Exercise brief: Which lines run from the line with "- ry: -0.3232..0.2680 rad" to the end of the entries? Write out exactly those, leaving out the pictures.

Data for processing:

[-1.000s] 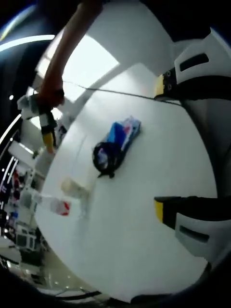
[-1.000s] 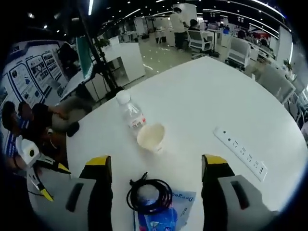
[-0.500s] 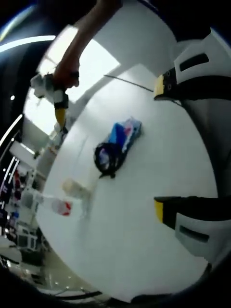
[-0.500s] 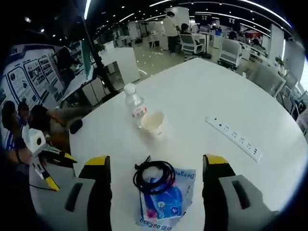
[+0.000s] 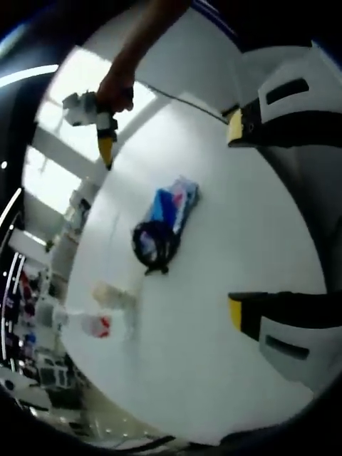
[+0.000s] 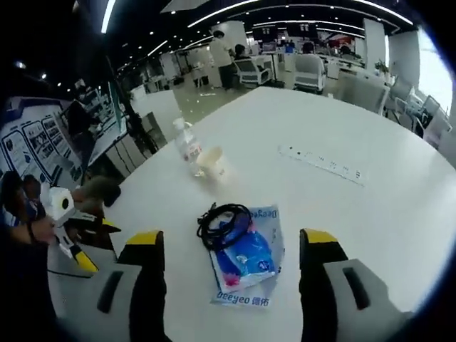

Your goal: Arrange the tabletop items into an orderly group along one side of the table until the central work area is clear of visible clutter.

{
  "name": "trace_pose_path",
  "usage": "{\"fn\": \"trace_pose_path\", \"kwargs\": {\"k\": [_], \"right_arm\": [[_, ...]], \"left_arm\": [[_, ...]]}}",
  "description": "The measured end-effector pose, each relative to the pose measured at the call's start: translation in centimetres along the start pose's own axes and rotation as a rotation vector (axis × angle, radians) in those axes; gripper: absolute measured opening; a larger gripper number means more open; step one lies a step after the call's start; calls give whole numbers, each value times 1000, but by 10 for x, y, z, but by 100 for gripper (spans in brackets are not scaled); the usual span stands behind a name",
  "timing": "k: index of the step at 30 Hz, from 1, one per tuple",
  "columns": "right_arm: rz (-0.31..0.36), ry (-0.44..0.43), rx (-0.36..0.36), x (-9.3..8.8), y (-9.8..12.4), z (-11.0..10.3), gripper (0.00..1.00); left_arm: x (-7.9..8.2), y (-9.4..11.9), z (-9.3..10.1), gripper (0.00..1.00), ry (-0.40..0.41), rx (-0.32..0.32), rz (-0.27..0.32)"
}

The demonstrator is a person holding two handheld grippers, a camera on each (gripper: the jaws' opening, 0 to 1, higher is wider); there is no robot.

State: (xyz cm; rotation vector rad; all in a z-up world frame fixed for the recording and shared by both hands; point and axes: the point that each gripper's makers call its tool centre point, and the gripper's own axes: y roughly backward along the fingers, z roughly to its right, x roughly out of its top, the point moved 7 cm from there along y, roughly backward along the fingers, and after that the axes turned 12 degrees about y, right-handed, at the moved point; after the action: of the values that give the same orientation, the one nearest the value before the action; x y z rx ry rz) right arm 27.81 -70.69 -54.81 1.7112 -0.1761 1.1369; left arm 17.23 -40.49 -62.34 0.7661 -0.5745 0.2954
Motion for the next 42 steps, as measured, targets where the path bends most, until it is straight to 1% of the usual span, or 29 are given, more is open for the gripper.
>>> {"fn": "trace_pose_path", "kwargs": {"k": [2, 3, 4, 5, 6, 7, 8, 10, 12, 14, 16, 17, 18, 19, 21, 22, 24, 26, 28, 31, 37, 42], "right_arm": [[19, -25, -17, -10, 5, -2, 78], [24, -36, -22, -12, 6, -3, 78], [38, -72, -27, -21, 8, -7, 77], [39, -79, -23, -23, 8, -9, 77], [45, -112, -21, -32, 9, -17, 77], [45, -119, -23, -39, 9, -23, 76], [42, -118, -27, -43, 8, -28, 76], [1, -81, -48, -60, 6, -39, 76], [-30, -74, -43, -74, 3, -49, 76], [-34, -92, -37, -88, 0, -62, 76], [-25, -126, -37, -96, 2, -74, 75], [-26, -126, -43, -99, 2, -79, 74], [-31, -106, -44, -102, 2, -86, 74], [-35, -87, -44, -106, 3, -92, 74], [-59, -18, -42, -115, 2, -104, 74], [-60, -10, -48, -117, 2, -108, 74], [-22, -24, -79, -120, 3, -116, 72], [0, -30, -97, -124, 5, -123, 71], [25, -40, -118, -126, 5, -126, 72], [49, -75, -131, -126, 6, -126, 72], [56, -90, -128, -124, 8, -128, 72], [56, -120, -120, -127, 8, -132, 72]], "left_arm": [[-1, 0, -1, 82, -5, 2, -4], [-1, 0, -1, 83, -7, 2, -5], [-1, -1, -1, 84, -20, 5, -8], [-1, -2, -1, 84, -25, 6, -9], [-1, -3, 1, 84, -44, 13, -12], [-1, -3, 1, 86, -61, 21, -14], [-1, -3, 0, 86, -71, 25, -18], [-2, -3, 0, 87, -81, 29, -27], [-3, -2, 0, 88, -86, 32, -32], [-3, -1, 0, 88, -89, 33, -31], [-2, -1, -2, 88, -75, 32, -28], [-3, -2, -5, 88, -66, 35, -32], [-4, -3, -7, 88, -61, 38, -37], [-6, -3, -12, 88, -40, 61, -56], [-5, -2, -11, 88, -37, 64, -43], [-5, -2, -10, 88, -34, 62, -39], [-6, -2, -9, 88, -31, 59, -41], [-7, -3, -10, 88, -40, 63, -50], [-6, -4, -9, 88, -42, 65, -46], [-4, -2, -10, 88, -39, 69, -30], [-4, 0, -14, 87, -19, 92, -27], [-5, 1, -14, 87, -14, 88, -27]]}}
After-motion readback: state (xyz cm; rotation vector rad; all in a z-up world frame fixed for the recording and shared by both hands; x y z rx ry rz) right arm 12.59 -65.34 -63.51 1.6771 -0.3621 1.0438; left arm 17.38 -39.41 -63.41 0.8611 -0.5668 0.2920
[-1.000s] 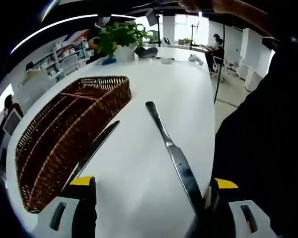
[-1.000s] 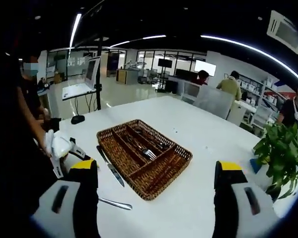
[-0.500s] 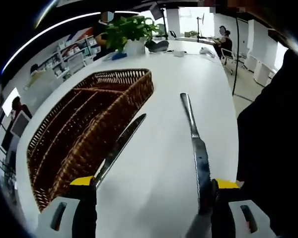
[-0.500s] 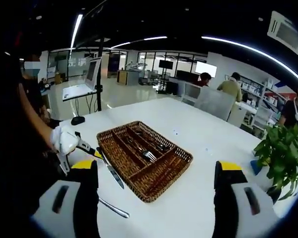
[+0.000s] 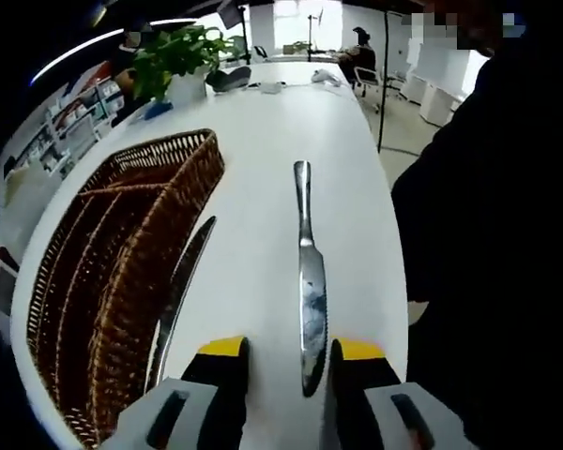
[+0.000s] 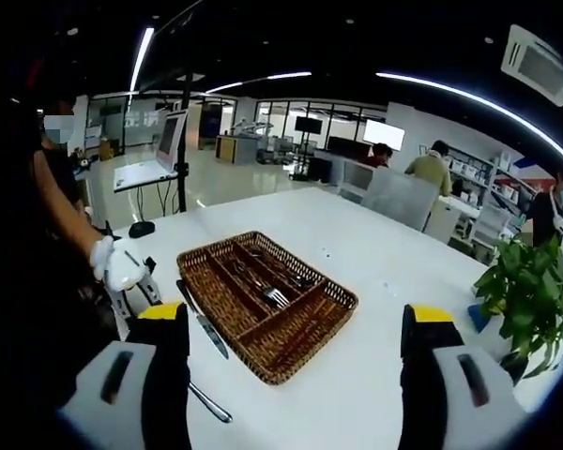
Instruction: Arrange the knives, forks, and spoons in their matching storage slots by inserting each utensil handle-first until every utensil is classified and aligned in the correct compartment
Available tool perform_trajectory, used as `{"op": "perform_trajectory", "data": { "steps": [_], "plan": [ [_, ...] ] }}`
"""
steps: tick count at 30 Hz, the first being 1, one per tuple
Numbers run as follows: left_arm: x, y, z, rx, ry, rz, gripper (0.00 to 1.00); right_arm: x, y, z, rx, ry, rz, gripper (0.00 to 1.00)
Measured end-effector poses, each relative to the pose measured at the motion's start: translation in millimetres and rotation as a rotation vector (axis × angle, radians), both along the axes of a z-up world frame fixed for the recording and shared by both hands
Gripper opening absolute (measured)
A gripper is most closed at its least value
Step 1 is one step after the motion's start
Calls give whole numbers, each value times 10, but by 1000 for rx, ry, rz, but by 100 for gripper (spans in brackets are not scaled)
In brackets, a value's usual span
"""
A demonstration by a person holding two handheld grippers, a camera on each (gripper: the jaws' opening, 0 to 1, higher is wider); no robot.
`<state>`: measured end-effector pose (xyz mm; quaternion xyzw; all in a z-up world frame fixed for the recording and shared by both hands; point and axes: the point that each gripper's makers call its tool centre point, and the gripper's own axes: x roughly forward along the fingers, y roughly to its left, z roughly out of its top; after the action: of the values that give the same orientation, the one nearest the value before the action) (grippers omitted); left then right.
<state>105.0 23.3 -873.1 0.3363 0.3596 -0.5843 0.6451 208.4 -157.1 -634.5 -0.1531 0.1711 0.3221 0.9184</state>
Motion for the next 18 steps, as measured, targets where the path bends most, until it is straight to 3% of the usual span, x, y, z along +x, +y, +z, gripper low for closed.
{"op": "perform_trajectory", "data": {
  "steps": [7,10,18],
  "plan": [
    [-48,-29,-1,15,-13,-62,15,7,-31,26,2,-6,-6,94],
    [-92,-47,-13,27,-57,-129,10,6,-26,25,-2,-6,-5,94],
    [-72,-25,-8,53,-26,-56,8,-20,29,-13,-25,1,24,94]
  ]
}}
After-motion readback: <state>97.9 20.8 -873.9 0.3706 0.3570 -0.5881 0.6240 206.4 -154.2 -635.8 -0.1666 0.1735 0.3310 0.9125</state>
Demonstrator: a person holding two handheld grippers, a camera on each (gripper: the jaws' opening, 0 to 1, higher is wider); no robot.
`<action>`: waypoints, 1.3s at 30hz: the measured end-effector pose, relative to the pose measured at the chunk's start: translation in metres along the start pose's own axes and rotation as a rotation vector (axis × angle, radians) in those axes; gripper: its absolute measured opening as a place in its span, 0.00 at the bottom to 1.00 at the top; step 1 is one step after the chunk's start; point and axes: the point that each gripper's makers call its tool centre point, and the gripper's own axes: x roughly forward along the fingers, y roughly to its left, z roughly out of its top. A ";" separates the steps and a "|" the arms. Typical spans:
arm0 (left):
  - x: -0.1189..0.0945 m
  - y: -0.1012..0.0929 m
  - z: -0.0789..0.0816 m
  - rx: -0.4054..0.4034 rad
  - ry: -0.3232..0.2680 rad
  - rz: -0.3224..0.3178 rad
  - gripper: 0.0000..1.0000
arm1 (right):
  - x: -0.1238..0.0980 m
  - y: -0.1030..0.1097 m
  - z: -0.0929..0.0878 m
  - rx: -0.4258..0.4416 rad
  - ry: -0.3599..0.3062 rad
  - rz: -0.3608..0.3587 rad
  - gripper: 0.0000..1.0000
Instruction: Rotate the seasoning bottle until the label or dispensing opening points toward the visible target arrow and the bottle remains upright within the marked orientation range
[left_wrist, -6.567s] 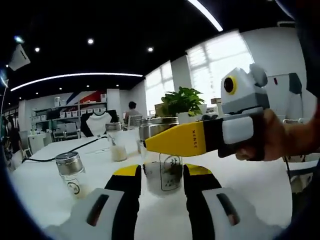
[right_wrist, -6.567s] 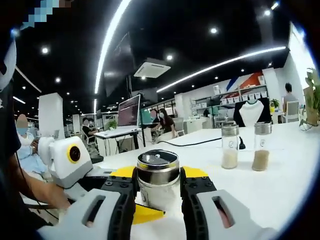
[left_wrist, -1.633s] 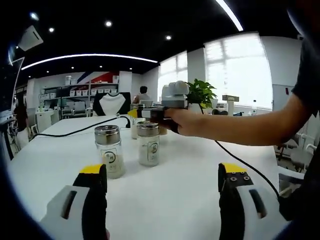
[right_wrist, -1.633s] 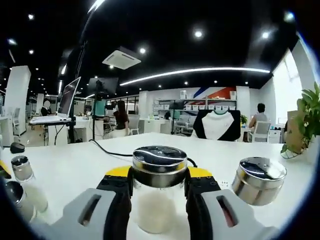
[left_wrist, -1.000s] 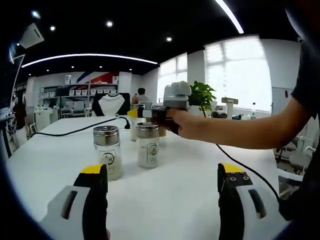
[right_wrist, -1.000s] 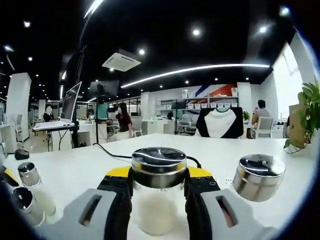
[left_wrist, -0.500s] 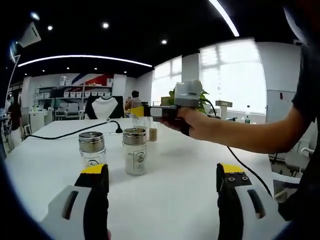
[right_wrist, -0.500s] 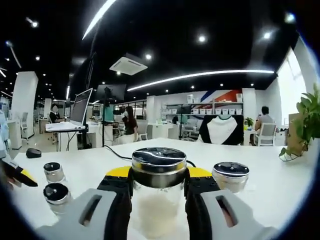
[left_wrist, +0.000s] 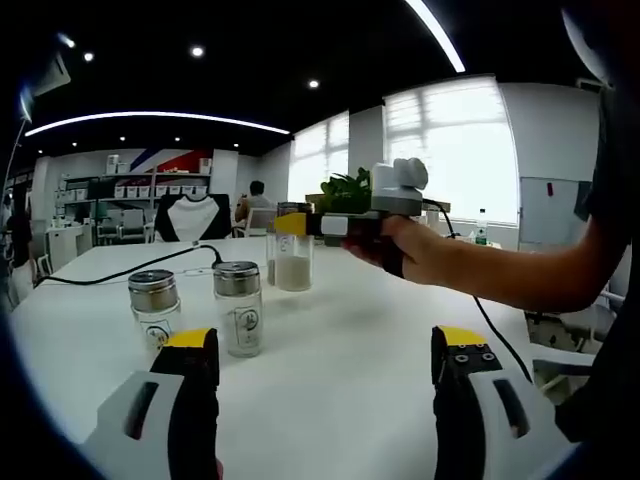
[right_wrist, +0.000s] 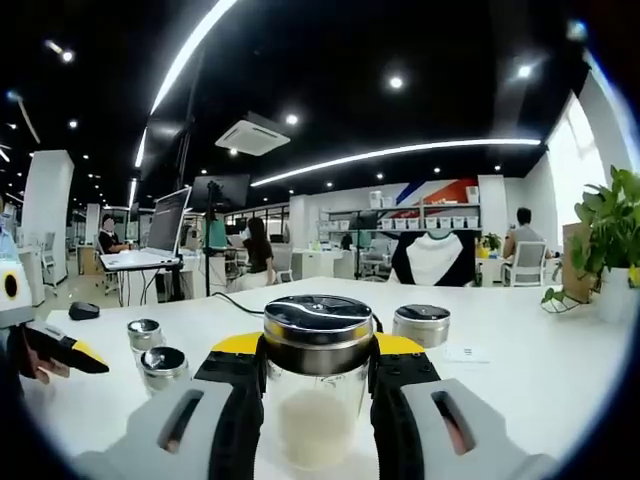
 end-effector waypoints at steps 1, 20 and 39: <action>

Exercise answer:
  - ry: -0.3232..0.2680 rad
  - rz: -0.3224..0.3178 rad
  - gripper: 0.0000..1.0000
arm1 (right):
  - x: -0.1238..0.0980 m
  - y: -0.1030..0.1097 m
  - z: -0.0929..0.0878 m
  - rx: -0.4258..0.4416 rad
  - ry: -0.3599..0.3062 rad
  - rz: -0.3608..0.3587 rad
  - gripper: 0.0000..1.0000
Instruction: Rotate the seasoning bottle until the label or dispensing opening points toward the visible target arrow and the bottle remains upright within the marked orientation range
[left_wrist, -6.567s] 
[right_wrist, -6.567s] 
[left_wrist, -1.633s] 
[right_wrist, -1.633s] 
[left_wrist, -1.000s] 
[right_wrist, -1.000s] 
[left_wrist, -0.500s] 
[right_wrist, -0.500s] 
[left_wrist, +0.000s] 
[right_wrist, +0.000s] 
 end-effector waypoints at steps 1, 20 and 39: <action>

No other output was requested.